A conversa aconteceu durante um almoço no dia das mães quando fui visitar o túmulo de minha mãezinha em Jundiaí. Em 2004, eu e meu primo fomos a casa dessa tia almoçar e, de repente, ela começou a contar várias coisas sobre o passado da minha mãe, meu pai e outros membros da família que já faleceram. Parecia que ela estava desabafando segredos que só ela sabia e que a sufocavam, por isso ela precisava passar adiante. Um deles era esse: que eu tinha nascido com sexo ambíguo e que o médico queria me operar para que eu crescesse como menina. Mas meus pais preferiram esperar e deu certo. Durante os meses seguintes, meu sexo se desenvolveu normalmente como qualquer outro menino. Graças a Deus não me cortaram nada!!! Ao menos eu posso decidir se quero ou não mudar de sexo. Aos seis anos de idade retiraram meu ovário, mas meu útero continua no lugar como me foi confirmado em um exame de ultra-som.
Por quê decidiu fazer a revelação?
Eu contei isso na G Magazine em minha coluna logo que fiquei sabendo em 2004. Foi uma forma de exorcisar o nó que deu na minha cabeça na época. Aliás, tudo que me aflige ou encanta, vira texto. É uma forma que encontrei para transmutar minhas emoções. Senti necessidade de falar sobre um assunto que é invisível mesmo para o universo da diversidade sexual. Foi como se eu tivesse encontrado a resposta física e concreta sobre as questões sexuais. Se a natureza produz essa diversidade que é física, para mim ficou muito mais fácil entender as diversidades subjetivas como a homossexualidade e a trassexualidade. Para mim, a existencia dos intersexos e hermafroditas confirmou que a diversidade sexual é tão natural quanto ter olhos azuis ou castanhos.
O que sentiu ao descobrir que tinha órgãos femininos?
O que você sentiria? Então, foi assim que eu me senti.
Como os médicos reagiram quando da descoberta?
É o seguinte: eu não fui ao médico especialmente para saber disso, as coisas aconteceram espontaneamente, assim como o desabafo da minha tia. No ano de 1999, tive um problema na região abdominal e o médico pediu um exame de ultra-som, porque ele não sabia se era no baço, no pâncreas etc… Fui fazer o tal exame e lá pelas tantas o rapaz que estava fazendo o exame exclamou para a enfermeira que estava ajudando, "olha o útero dela aqui!" Eu achei engraçado e comecei a rir pensando que ele estava brincando comigo, mas percebi que a expressão deles não era de brincadeira.
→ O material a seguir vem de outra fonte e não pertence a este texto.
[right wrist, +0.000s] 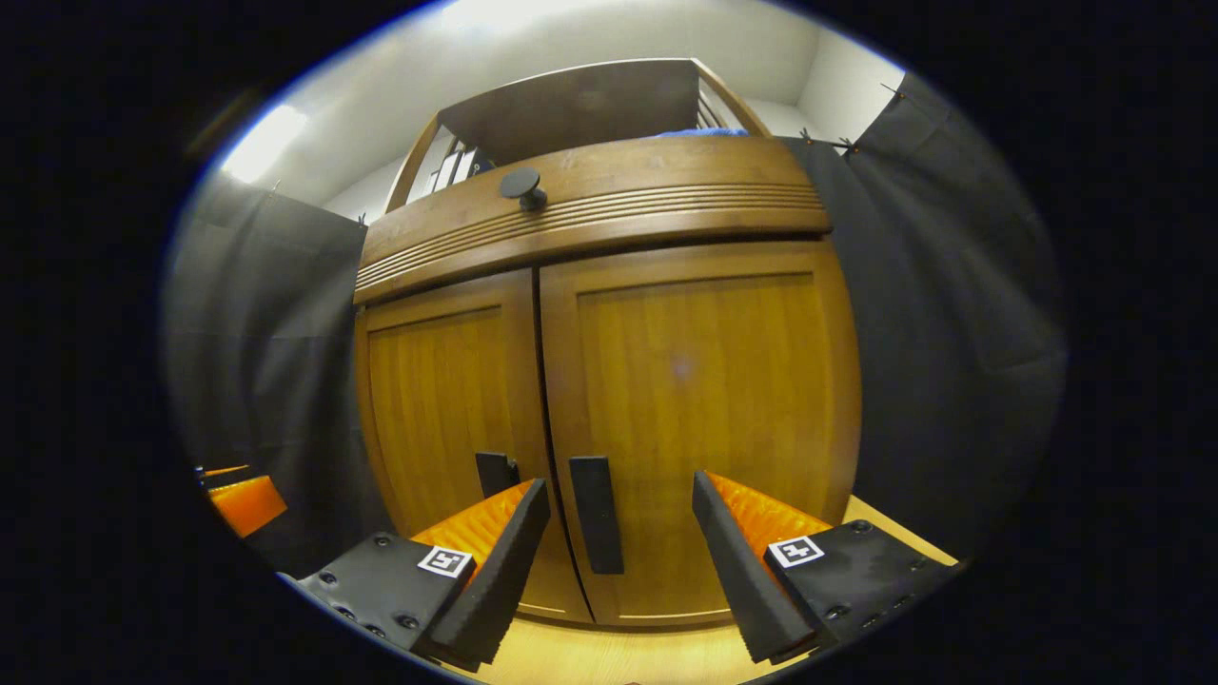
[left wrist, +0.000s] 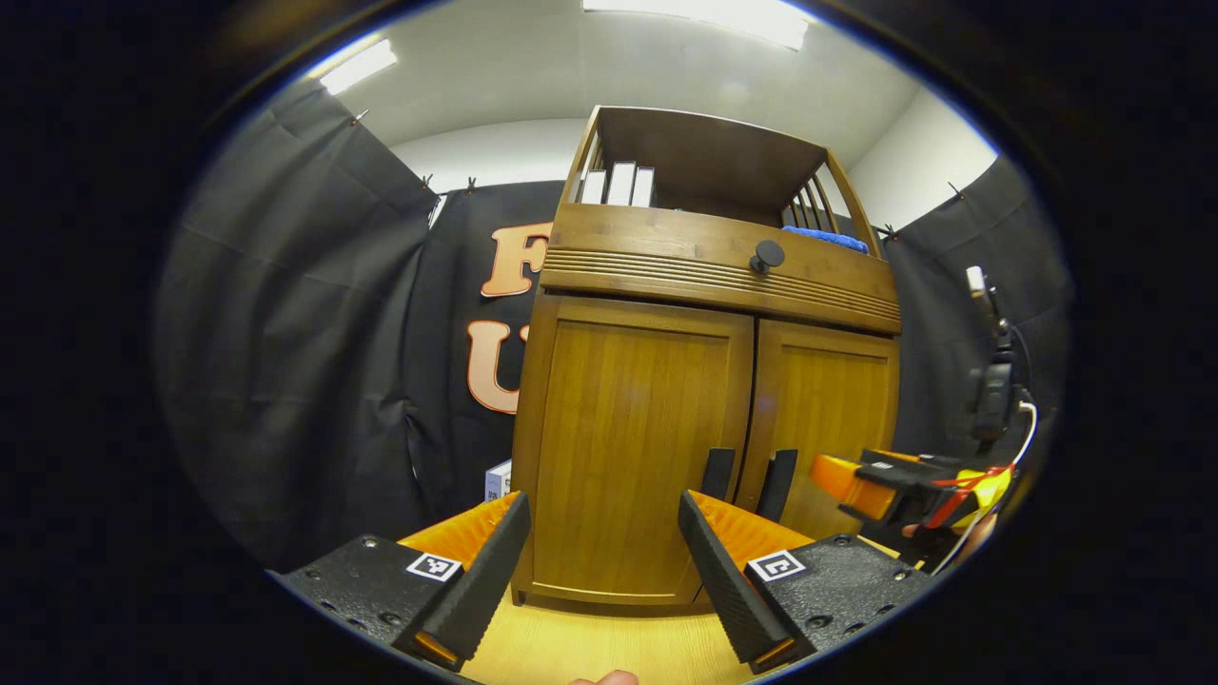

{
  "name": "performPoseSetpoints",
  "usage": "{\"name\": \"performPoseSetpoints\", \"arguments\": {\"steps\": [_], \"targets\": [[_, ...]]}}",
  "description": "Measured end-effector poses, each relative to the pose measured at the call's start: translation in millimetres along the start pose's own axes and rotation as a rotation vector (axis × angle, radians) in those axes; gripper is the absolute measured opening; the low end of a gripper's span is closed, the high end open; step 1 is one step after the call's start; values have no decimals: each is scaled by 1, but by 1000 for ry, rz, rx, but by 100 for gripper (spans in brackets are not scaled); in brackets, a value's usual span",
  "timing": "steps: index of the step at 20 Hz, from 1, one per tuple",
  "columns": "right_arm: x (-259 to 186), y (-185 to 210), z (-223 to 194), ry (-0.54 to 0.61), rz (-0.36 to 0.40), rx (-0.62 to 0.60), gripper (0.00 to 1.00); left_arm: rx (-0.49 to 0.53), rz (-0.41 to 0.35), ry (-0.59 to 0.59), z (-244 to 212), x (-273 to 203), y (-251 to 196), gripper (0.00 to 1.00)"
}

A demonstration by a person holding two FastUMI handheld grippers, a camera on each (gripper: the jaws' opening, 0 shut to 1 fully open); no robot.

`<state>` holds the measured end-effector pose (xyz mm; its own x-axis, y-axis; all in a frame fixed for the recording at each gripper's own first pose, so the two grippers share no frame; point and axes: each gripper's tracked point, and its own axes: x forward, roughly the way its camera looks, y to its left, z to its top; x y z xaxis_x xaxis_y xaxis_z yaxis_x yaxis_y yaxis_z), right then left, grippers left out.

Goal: Open the right door of the double-door shoe cabinet with the right hand, and open the left door with the left hand.

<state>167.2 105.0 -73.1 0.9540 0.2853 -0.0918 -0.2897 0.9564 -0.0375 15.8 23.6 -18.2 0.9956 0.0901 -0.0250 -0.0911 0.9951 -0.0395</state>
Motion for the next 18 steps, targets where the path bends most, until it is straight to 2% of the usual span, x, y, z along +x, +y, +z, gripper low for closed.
{"name": "performPoseSetpoints", "arguments": {"steps": [1,2,4,5,6,7,8,12,15,16,17,18], "targets": [[10,2,-7,12,2,1,89,2,0,-7,1,-2,0,95],[19,2,-15,28,-6,0,97,4,0,-13,2,-4,0,95],[35,-2,-28,59,-28,2,97,15,4,-24,6,-6,-1,94],[43,-5,-35,73,-38,3,89,24,8,-30,7,-6,0,94],[52,-8,-40,87,-51,1,89,32,11,-36,9,-6,1,95],[60,-8,-42,100,-67,0,98,39,15,-41,10,-7,2,95],[62,-8,-45,111,-81,7,98,42,17,-45,11,-7,2,92],[71,-13,-46,128,-125,19,97,48,19,-54,12,-8,5,92],[78,-17,-48,118,-122,21,100,45,28,-55,10,-9,6,92],[76,-16,-47,111,-119,15,93,43,34,-54,10,-8,9,92],[78,-11,-47,110,-111,14,98,40,38,-52,8,-7,12,92],[79,-6,-47,112,-109,2,93,37,39,-49,7,-6,13,92]]}}
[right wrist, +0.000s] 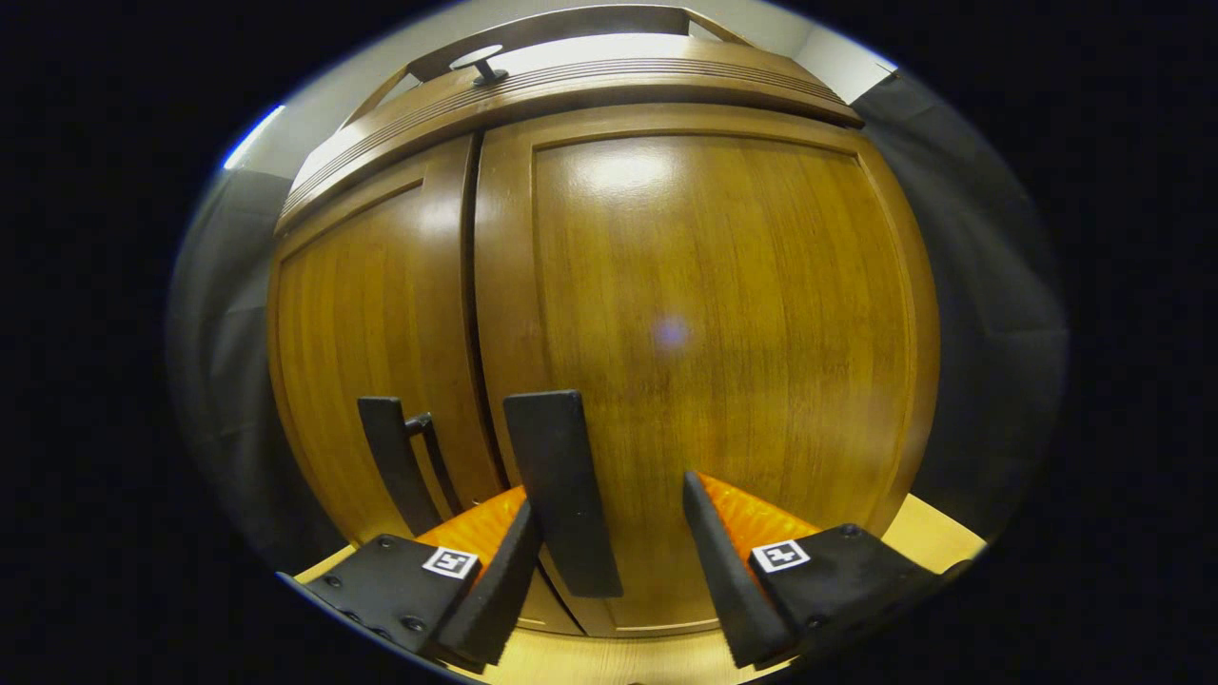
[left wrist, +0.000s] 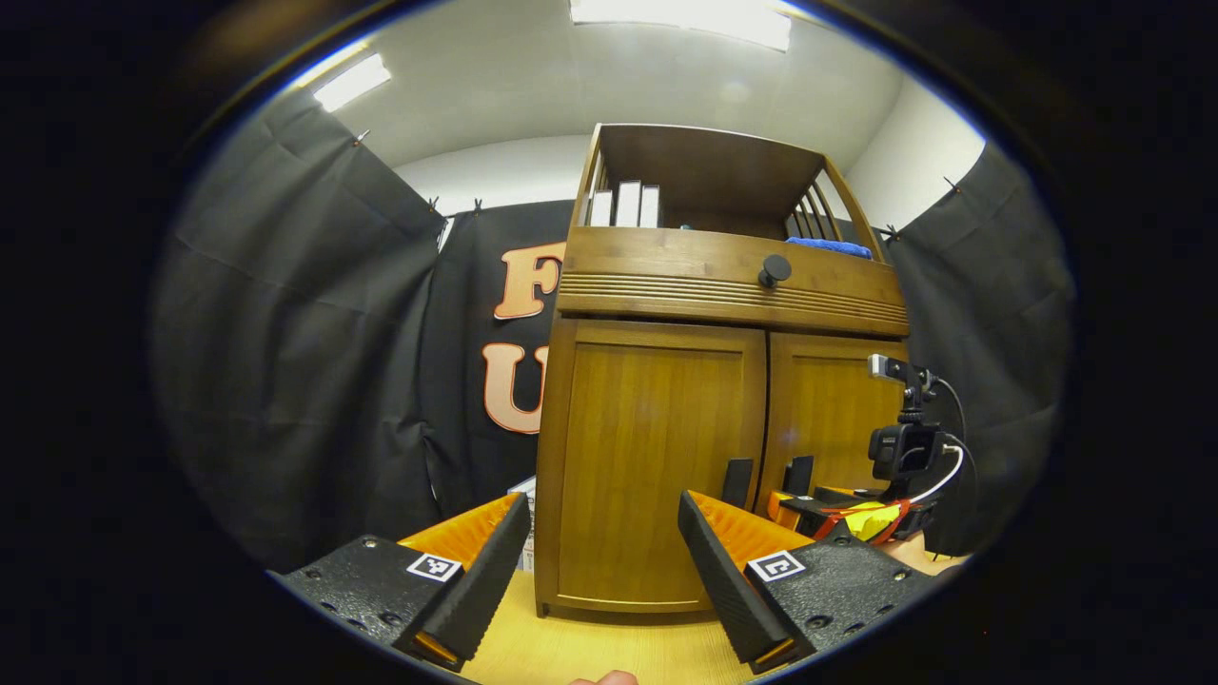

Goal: Open the right door of the double-door shoe cabinet with the right hand, and open the left door with the left hand.

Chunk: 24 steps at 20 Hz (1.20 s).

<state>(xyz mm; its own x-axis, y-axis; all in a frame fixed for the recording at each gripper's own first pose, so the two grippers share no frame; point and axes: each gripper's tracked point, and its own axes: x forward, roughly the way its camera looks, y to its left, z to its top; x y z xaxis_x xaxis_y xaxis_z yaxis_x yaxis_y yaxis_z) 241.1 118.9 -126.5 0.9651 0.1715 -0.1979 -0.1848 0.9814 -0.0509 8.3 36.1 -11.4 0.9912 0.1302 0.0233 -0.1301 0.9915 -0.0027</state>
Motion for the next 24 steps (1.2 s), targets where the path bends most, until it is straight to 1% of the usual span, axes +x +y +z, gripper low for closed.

Isso passou e eu nunca mais pensei no assunto. No ano passado fiz alguns meses de terapia freudiana com a Teresa Rocha Leite Haudenschild, que estava a fim de fazer um estudo comigo. Um dia depois da análise, ela me perguntou se eu já tinha feito algum exame para saber se eu tinha útero. Aquilo me deixou boquiaberta e mais uma vez pensei que estava brincando comigo, mas não. Ela me disse que não conseguia me classificar como travesti, nem como transexual e que muitos intersexos possuíam útero. Então eu liguei uma coisa com a outra e cheguei a conclusão de que eu tenho útero. Nossa, cada vez que eu conto isso me sinto muito estranha.
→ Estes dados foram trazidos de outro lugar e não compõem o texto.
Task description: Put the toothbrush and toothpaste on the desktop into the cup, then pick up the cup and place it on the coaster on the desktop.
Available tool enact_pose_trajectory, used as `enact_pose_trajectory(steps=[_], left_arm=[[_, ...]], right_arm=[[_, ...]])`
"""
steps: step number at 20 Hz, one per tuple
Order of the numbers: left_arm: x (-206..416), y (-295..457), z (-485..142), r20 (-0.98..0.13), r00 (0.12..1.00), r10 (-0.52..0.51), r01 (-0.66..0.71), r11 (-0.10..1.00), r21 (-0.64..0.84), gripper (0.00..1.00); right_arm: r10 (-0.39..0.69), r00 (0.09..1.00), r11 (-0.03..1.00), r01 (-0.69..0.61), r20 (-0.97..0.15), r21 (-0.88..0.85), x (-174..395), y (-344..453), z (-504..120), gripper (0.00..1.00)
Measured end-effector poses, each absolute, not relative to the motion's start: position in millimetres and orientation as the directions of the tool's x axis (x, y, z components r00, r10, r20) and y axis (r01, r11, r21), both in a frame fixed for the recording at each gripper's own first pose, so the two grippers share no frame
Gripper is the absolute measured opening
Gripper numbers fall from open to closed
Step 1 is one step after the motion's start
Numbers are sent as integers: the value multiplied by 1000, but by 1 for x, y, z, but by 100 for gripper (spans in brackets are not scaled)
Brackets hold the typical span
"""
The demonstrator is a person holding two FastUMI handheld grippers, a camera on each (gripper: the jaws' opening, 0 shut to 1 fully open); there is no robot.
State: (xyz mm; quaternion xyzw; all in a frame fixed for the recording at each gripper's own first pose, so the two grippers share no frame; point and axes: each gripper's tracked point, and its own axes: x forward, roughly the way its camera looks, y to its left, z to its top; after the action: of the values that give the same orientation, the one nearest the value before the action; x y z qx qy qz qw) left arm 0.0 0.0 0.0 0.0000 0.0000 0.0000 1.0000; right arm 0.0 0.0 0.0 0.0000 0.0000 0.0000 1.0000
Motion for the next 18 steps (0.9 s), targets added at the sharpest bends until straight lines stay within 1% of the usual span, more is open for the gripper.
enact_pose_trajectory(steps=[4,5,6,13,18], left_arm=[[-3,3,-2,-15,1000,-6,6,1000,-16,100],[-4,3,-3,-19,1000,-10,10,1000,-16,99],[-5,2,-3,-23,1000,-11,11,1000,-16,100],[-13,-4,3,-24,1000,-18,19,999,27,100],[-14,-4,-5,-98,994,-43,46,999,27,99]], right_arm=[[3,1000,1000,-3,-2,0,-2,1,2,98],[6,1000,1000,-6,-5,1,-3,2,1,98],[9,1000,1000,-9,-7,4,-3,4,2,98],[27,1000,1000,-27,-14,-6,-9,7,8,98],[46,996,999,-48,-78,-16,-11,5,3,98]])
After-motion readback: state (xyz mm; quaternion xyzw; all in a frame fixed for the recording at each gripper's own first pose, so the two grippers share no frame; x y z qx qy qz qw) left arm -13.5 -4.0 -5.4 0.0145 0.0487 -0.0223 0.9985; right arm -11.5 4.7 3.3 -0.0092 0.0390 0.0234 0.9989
O que achou de ter se descoberto intersexo? Acha que foi uma descoberta tardia? Acha que teria feito diferença na sua vida descobrir esse "segredo familiar" antes? Quais?
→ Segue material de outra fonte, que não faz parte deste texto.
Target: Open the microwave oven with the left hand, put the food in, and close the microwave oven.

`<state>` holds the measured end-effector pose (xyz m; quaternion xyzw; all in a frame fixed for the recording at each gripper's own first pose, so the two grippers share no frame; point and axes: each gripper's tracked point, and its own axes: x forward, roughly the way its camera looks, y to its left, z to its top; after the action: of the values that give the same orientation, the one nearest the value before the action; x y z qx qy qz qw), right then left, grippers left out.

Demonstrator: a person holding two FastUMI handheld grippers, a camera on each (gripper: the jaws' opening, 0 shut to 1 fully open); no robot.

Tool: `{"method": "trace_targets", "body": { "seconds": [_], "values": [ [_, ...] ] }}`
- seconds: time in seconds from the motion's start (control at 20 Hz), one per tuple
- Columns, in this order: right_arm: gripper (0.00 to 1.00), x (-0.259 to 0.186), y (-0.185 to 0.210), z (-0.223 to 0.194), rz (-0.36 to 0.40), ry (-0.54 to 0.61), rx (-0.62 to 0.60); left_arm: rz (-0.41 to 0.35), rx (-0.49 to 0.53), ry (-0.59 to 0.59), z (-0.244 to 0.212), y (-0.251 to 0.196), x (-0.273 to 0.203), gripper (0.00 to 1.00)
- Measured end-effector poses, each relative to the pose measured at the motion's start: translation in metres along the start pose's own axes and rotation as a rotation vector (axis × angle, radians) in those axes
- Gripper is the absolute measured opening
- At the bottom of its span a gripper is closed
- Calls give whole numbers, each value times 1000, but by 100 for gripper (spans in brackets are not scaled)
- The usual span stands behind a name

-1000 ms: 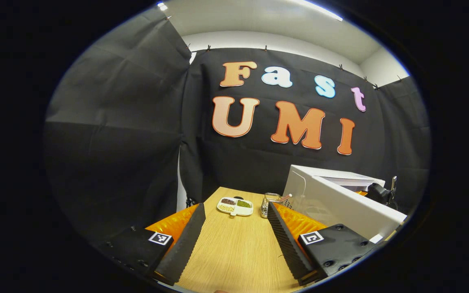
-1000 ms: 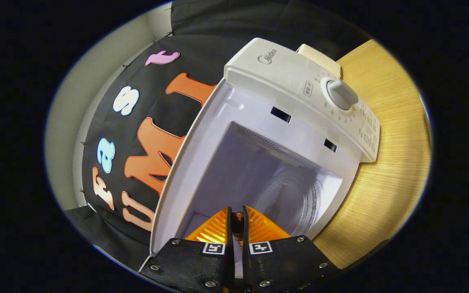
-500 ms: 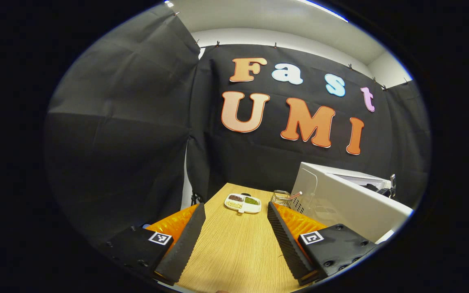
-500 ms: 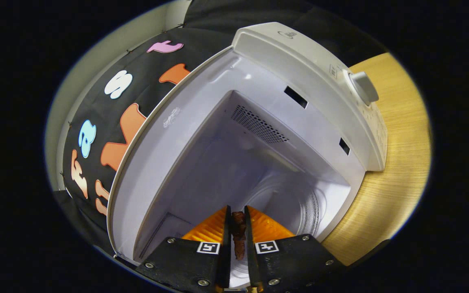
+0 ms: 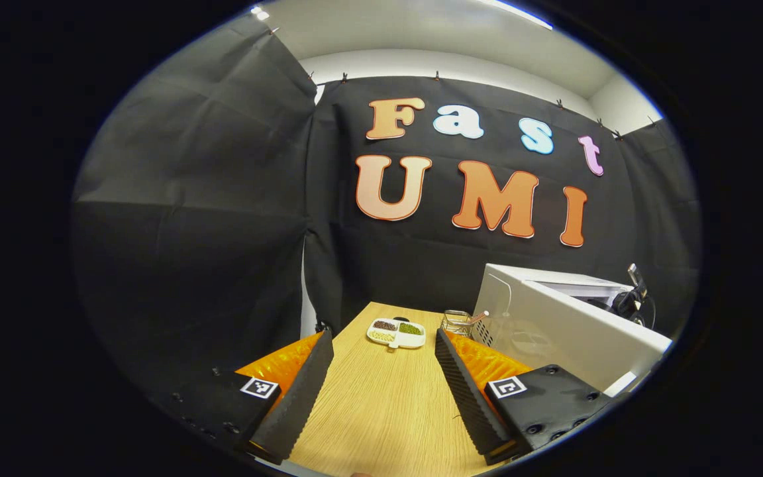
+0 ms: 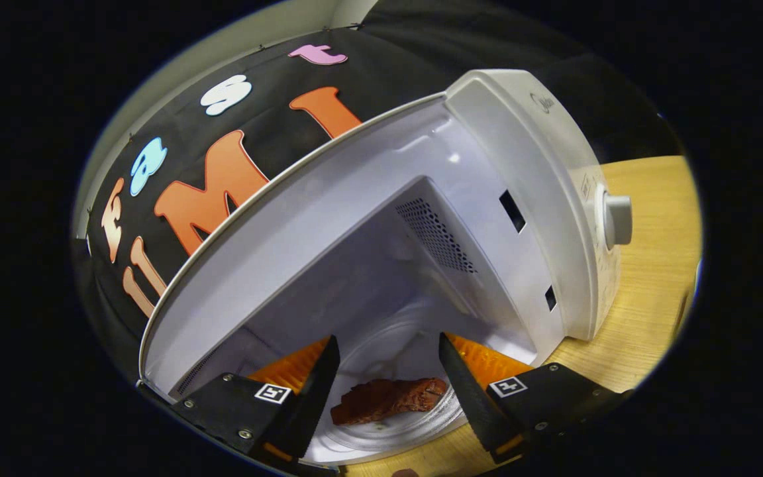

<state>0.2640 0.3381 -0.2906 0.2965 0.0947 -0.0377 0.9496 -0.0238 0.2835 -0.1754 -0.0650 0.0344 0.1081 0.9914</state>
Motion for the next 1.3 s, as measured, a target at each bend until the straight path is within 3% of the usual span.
{"method": "trace_targets", "body": {
  "seconds": [0.3, 0.5, 0.75, 1.15, 1.3],
  "values": [
    [94, -50, 0, 4, 60, -14, -231, -8, 13, -12, 8, -11, -15, 98],
    [94, -95, 8, 16, 157, -13, -369, -11, 28, -30, 15, -14, -26, 98],
    [94, -147, 8, 63, 254, -22, -490, -8, 52, -25, 13, -6, -28, 98],
    [94, -196, -39, 169, 244, -117, -530, -149, 44, 31, -15, -45, -20, 97],
    [94, -202, -57, 185, 228, -122, -516, -180, 25, 56, -31, -63, -14, 98]
  ]
}}
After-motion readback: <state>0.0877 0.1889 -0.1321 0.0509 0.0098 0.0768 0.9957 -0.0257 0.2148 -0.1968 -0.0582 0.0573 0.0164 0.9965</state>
Como disse na matéria da DOM, me descobrir intersexo na prática nada mudou. Apenas fiquei feliz em saber que não somos apenas homens e mulheres no mundo. E assim como na diversidade vegetal e animal nós humanos também produzimos seres andróginos e hermafroditas. O que me preocupa é que a medicina esconde isso das pessoas e se por acaso essa pessoa tiver um problema em algum órgão "ignorado" do seu corpo não vai poder tratar. Entendeu a gravidade da coisa?
No trailer do filme "Meu amigo Claudia" você fala sobre ser homem e mulher ao mesmo tempo. Na reportagem, sobre androginia e sensação de ser dois. A intersexualidade vai estar no filme?
No filme eu falo de tudo e, com certeza, essa questão será abordada.